Browfoot Barn To Rear Of Darlfield House is a Grade II listed building in the Westmorland and Furness local planning authority area, England. First listed on 7 May 1992. Barn. 2 related planning applications.
Browfoot Barn To Rear Of Darlfield House
- WRENN ID
- idle-render-grove
- Grade
- II
- Local Planning Authority
- Westmorland and Furness
- Country
- England
- Date first listed
- 7 May 1992
- Type
- Barn
- Source
- Historic England listing
Description
This is a bank barn, likely built in the early to mid-18th century and slightly altered since. It’s constructed of uncoursed, mixed random rubble with quoins, and has a graduated slate roof. The barn follows an L-shape, comprising three bays and a two-bay rear wing attached to the third bay. There is a shippon (animal shelter) and a loose box located underneath the barn.

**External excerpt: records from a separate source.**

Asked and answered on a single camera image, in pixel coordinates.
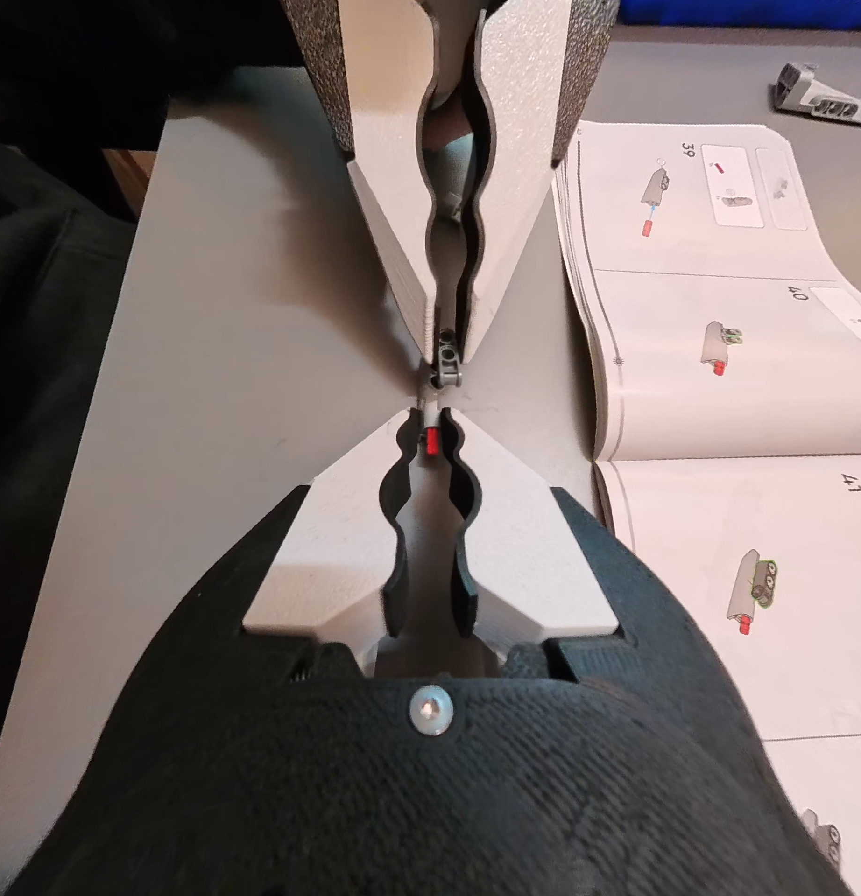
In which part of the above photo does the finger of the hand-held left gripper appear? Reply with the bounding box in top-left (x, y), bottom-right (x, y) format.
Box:
top-left (341, 0), bottom-right (438, 365)
top-left (462, 0), bottom-right (570, 365)

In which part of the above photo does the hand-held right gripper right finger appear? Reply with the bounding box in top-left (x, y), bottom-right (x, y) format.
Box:
top-left (441, 409), bottom-right (621, 652)

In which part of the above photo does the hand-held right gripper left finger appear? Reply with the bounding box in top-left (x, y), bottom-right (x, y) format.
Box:
top-left (243, 409), bottom-right (417, 655)

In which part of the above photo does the grey brick with red axle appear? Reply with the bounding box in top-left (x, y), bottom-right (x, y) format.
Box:
top-left (413, 364), bottom-right (447, 457)

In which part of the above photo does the grey two-hole brick connector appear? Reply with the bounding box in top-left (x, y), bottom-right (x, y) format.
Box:
top-left (432, 326), bottom-right (466, 390)

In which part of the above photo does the grey desk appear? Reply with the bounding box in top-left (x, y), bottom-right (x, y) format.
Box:
top-left (0, 24), bottom-right (861, 876)

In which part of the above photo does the white instruction booklet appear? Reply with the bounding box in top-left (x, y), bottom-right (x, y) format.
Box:
top-left (551, 120), bottom-right (861, 896)

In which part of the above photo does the blue storage bin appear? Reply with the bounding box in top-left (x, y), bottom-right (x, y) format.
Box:
top-left (621, 0), bottom-right (861, 28)

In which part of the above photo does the grey panel brick with holes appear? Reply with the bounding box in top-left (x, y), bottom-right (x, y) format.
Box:
top-left (770, 62), bottom-right (861, 128)

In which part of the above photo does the person's black clothed body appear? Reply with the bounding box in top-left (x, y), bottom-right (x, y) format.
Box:
top-left (0, 0), bottom-right (298, 778)

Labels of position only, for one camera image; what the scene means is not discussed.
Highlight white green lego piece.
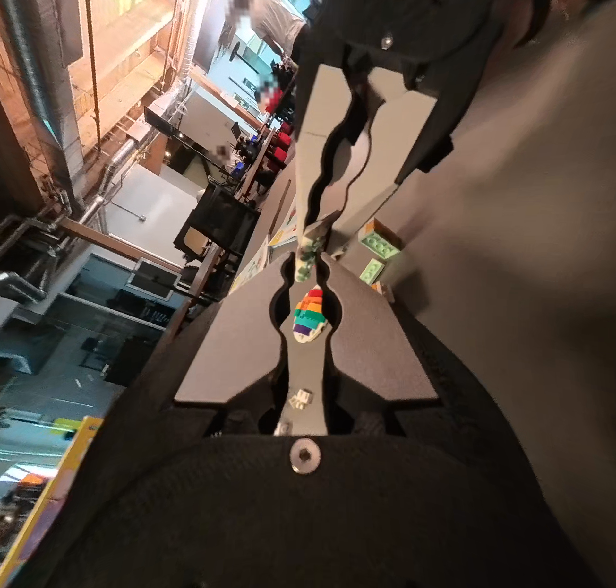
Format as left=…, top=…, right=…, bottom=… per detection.
left=296, top=232, right=322, bottom=283

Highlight silver ventilation duct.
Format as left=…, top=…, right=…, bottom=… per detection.
left=0, top=0, right=78, bottom=213

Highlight black monitor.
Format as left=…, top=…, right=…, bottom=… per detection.
left=173, top=183, right=261, bottom=261

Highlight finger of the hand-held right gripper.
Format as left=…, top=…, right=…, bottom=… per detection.
left=329, top=67, right=437, bottom=259
left=294, top=63, right=363, bottom=248

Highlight black wall screen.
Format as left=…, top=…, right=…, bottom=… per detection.
left=143, top=106, right=174, bottom=136

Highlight rainbow lego disc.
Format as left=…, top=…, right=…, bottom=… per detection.
left=291, top=284, right=333, bottom=345

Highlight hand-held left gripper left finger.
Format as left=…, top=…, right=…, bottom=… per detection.
left=173, top=252, right=296, bottom=431

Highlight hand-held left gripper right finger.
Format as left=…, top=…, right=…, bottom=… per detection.
left=318, top=252, right=440, bottom=431

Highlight row of red chairs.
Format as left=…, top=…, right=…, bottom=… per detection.
left=262, top=87, right=295, bottom=179

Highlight lego instruction booklet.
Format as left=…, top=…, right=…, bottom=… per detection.
left=230, top=248, right=285, bottom=294
left=267, top=198, right=301, bottom=252

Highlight short mint lego plate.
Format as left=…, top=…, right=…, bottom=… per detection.
left=358, top=220, right=404, bottom=261

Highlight yellow lego box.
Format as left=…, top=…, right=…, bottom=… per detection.
left=0, top=417, right=104, bottom=588

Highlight framed wall display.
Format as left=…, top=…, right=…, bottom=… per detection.
left=126, top=258, right=183, bottom=302

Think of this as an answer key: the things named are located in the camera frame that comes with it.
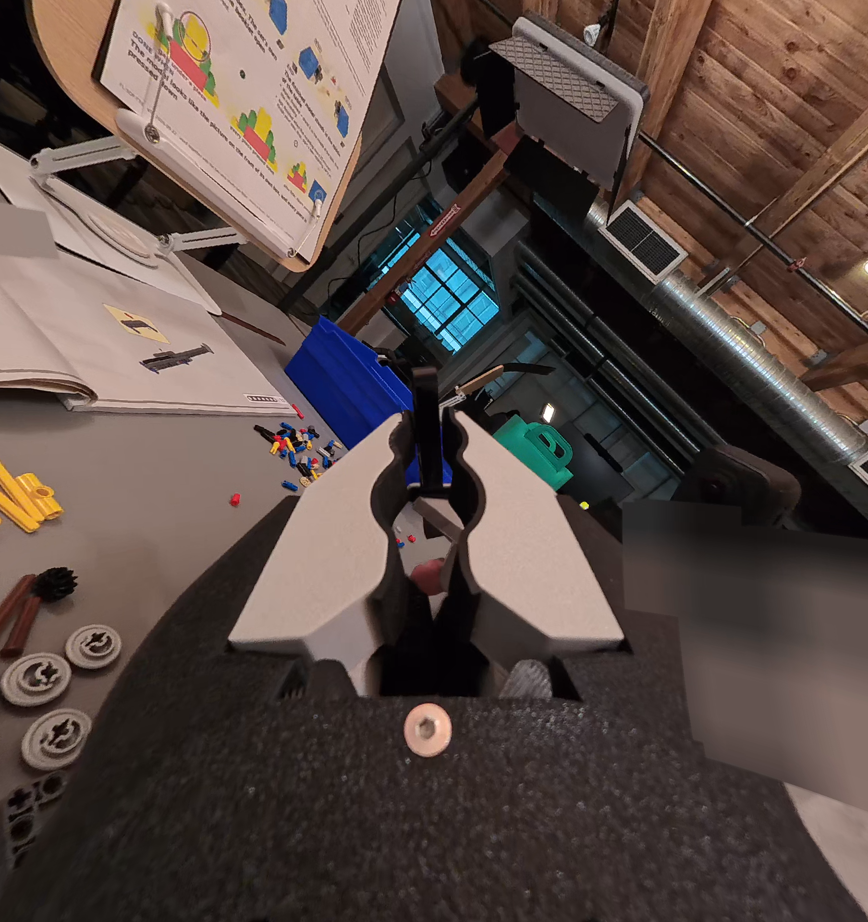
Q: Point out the person's right hand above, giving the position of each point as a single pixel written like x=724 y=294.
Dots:
x=428 y=576

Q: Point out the task instruction sheet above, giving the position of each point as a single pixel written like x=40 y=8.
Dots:
x=261 y=86

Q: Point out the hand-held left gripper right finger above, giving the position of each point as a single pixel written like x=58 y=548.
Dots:
x=542 y=569

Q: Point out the white ceiling unit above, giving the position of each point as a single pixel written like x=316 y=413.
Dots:
x=570 y=108

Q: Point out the black light stand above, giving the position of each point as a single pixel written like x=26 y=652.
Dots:
x=495 y=93

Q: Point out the thin black ceiling pipe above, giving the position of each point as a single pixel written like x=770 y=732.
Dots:
x=795 y=263

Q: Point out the silver air duct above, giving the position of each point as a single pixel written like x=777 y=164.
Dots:
x=729 y=338

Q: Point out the black lego beam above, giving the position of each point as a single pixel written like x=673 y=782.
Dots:
x=426 y=432

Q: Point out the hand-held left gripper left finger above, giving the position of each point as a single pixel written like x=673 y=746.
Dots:
x=311 y=569

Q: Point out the pile of black grey parts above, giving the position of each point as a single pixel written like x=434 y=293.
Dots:
x=37 y=677

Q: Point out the wooden support post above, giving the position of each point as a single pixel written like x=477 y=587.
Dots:
x=405 y=266

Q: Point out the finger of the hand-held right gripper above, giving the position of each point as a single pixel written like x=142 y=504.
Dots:
x=441 y=518

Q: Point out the pile of colourful lego pins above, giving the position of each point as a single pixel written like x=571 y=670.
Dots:
x=289 y=443

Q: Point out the open instruction booklet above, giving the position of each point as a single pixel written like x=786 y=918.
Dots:
x=81 y=346

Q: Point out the pile of yellow lego pieces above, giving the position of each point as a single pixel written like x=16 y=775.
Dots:
x=16 y=490

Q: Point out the blue plastic bin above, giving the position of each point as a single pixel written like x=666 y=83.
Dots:
x=340 y=374

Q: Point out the black curved bar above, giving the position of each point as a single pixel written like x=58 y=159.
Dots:
x=484 y=378

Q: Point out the bundle of grey ceiling pipes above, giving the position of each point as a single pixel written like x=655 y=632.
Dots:
x=585 y=324

The south-facing front of the barn rises with the natural slope of the land. A porch, likely added or rebuilt in the 19th century, features short side walls and a monopitched roof. It projects over a segmental-arched wagon doorway constructed of rubble voussoirs, above a chamfered timber lintel. The lintel has sockets for former harr-hung doors, which are now missing. The east side has three doorways leading to the undercroft shippon. The first has a flat arched head, the second has been rebuilt with a concrete lintel, and both currently have 19th-century board doors. The third doorway is segmental-headed with rubble voussoirs, with an original harr-hung batten-and-board door that opens outwards. A loose box adjoins, with a stable door flanked by small, segment-headed windows with rubble voussoirs. The right-hand window has two panes of glazing over a wooden ventilator, while the left-hand window is now without glazing. A continuous slate drip-band runs above all the openings, broken above the rebuilt shippon doorway. The wall above also shows some projecting coursing at three levels, a characteristic feature of the area. A former farmhouse adjoins the left end of the barn.
Inside, the shippon contains original axial stalls for sixteen cattle, arranged in two rows of four pairs flanking a feeding passage. The stalls have roughly hewn but chamfered timber posts and beams, featuring run-out stops. The feeding passage has a cobbled floor and walls formed of massive slate slabs. The loose box also has a cobbled floor. The barn itself has original pegged king-post and collar-rafter roof trusses; one truss in the wing bears a carpenter’s mark, "111". This is a good example of a bank barn, relatively early and largely unaltered.